22 Jul 2014

Demand for grazing from dairy growth

2:09 pm on 22 July 2014

The number of dairy farms selling has fallen in the past three months but demand remains high for grazing properties, mostly driven by dairy expansion, the Real Estate Institute says.

The latest figures from the Real Estate Institute show overall farm sales are still running ahead of a year ago but have eased off in the past three months.

Institute rural spokesman Brian Peacocke said dairy farm sales had shown the biggest drop. That was due mainly to seasonal buying patterns, and they would not pick up again until spring.

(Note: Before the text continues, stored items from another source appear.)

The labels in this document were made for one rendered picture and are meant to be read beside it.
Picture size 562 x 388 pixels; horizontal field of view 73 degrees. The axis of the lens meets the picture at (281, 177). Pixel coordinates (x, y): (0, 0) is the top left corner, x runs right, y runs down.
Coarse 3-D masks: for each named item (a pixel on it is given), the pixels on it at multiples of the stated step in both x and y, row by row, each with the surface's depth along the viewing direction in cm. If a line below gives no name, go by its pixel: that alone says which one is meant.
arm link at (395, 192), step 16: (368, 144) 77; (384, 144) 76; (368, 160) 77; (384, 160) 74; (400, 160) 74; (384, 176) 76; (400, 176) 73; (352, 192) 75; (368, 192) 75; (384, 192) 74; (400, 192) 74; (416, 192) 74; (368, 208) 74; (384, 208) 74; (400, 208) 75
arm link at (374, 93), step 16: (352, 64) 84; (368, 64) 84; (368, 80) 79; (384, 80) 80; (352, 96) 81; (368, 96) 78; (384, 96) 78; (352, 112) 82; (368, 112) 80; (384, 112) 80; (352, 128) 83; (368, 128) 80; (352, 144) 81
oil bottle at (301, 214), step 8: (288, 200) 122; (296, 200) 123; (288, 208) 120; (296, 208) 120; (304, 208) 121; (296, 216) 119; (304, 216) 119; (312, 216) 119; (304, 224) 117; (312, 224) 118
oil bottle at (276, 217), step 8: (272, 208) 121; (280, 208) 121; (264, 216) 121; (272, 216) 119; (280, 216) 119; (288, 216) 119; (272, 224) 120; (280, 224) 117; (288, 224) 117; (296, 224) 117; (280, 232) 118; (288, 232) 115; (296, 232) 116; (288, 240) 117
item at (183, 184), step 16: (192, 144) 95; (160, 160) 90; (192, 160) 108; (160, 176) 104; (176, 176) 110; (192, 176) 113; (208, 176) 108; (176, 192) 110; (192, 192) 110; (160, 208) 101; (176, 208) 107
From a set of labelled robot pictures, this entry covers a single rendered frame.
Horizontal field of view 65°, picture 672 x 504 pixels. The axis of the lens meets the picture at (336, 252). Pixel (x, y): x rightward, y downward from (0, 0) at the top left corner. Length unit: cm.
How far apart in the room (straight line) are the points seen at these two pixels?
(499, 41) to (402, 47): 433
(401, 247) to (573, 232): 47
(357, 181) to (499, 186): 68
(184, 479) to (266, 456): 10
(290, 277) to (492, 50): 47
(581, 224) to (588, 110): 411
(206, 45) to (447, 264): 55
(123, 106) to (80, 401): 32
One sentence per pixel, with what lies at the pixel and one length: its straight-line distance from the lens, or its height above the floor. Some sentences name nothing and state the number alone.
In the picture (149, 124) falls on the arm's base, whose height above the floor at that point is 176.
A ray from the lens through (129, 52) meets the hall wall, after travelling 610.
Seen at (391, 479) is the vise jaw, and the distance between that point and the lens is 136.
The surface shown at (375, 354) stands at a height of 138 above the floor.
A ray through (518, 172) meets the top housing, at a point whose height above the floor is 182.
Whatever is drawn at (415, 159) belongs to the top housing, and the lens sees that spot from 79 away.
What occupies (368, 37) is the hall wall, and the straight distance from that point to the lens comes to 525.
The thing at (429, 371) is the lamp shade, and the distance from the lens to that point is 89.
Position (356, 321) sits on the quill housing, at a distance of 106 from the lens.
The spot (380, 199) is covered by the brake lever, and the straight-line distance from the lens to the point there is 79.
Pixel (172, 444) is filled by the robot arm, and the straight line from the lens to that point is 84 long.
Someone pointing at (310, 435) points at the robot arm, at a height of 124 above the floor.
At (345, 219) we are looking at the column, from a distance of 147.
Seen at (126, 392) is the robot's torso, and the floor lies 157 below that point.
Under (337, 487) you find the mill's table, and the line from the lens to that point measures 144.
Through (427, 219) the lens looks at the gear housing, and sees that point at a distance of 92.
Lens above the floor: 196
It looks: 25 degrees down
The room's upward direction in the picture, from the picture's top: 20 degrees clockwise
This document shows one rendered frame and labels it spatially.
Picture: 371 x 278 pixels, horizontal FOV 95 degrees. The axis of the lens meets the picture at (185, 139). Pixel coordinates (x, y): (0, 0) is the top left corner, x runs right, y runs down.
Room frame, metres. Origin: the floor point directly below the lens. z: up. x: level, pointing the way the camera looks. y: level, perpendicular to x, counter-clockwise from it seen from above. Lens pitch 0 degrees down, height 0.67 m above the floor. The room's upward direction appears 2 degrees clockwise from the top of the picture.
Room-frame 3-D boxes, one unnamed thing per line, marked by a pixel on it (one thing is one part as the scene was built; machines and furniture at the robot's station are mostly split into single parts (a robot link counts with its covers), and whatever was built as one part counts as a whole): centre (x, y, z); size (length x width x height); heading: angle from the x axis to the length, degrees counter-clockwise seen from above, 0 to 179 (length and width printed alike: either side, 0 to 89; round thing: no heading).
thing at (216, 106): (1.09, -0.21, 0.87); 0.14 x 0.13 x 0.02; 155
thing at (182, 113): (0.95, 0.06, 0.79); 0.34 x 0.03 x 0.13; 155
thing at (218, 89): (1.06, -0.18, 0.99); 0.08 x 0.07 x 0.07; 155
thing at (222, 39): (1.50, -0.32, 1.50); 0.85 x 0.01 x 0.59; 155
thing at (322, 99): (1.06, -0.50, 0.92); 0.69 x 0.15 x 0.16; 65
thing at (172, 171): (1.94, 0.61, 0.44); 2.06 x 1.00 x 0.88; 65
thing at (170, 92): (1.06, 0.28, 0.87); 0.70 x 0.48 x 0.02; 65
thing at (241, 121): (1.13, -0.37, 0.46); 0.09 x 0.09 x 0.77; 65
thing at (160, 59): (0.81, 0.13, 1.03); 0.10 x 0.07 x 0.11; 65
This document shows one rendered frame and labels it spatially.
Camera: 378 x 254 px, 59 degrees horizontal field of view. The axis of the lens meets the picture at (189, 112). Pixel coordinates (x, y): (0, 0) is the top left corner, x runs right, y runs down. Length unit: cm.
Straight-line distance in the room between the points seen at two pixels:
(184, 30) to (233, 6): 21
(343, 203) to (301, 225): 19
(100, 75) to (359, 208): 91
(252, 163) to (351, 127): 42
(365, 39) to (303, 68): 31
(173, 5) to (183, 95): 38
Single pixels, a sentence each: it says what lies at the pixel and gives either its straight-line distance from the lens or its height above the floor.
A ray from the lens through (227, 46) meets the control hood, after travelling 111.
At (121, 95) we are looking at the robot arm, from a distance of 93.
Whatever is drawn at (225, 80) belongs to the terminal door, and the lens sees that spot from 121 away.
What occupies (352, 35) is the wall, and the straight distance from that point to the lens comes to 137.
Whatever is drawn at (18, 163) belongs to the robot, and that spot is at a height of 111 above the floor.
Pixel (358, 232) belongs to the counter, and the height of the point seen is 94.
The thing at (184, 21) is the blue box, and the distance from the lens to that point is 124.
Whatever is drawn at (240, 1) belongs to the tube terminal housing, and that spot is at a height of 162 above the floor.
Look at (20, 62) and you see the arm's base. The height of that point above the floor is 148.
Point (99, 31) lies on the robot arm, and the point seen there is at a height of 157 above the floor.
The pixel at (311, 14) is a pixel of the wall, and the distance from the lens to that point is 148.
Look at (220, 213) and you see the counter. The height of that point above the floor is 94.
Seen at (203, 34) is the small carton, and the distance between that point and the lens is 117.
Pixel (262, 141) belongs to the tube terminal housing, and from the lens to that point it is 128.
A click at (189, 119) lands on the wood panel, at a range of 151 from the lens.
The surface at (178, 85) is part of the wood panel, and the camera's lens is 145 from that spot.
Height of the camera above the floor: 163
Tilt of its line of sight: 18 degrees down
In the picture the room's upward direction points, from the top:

More than 40 percent of farm sales in the past three months were for grazing properties, and Mr Peacocke said there had been a consistent demand for those.

"And it's very strong, particularly in the bottom half of the South Island. I think in some respects that's also a reflection of the strength of the dairy industry down there," he said.

"So, as farmers have consolidated their dairy farm operations they require support blocks, and those are being purchased from owners of finishing and grazing-type properties.

"So there's a general transition for a lot of that country into the dairy industry in the wider sense of the word. Not necessarily being milked on but might be used for growing crops or running replacement cattle and that sort of thing."

The other strong trend had been in the horticulture sector, where there had been a resurgence of interest in Bay of Plenty kiwifruit orchards.

"As people are generally aware, the industry was decimated by the PSA (virus) which knocked the plants severely several years ago," Mr Peacocke said.

"Since that time, a lot of work has gone into breeding varieties of kiwifruit that are resistant to a degree to PSA, so that work is coming to fruition and I guess a restrengthening of the ability of plants to cope."

The industry had responded as that had occurred, and inquires for existing, well-located kiwifruit blocks had increased dramatically, he said.

"And it appears that a lot of that inquiry is coming from some of the bigger operators already within the industry but, nevertheless, it's backed up by inquiry from outside the industry as well, so that's a sign of things getting better for the kiwifruit sector."

That demand was reflected in the prices Bay of Plenty kiwifruit blocks were fetching, which was in the high $200,000s per hectare, Mr Peacocke said.